— What to produce —
Copy every line from the data below in which the string "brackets" can be found.

— Supplied data —

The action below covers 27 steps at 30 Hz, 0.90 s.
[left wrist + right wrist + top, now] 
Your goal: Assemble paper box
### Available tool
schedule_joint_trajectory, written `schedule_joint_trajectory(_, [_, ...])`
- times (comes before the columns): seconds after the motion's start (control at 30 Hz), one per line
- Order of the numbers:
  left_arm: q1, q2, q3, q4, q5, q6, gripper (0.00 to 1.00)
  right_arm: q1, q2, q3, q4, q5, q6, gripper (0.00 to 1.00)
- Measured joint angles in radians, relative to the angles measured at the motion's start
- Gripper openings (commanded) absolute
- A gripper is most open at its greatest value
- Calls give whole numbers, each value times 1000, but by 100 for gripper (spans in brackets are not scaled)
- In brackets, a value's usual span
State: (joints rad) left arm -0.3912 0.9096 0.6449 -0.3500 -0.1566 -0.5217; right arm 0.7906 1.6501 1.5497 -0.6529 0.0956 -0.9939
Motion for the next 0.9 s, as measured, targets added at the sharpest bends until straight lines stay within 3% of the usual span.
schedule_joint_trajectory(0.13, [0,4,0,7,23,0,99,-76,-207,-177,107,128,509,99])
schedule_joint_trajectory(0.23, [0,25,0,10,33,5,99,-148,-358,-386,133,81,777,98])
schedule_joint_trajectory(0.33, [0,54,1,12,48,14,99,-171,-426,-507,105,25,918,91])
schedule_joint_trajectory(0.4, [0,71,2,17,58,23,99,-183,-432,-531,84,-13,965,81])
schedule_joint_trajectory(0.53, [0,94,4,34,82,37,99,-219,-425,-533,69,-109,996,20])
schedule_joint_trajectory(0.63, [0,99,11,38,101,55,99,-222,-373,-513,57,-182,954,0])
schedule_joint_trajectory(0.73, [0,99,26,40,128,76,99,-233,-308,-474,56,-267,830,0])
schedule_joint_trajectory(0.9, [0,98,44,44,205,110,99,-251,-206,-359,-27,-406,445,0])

— Your response —
- Calls give whole numbers, each value times 1000, but by 100 for gripper (spans in brackets are not scaled)
- In brackets, a value's usual span

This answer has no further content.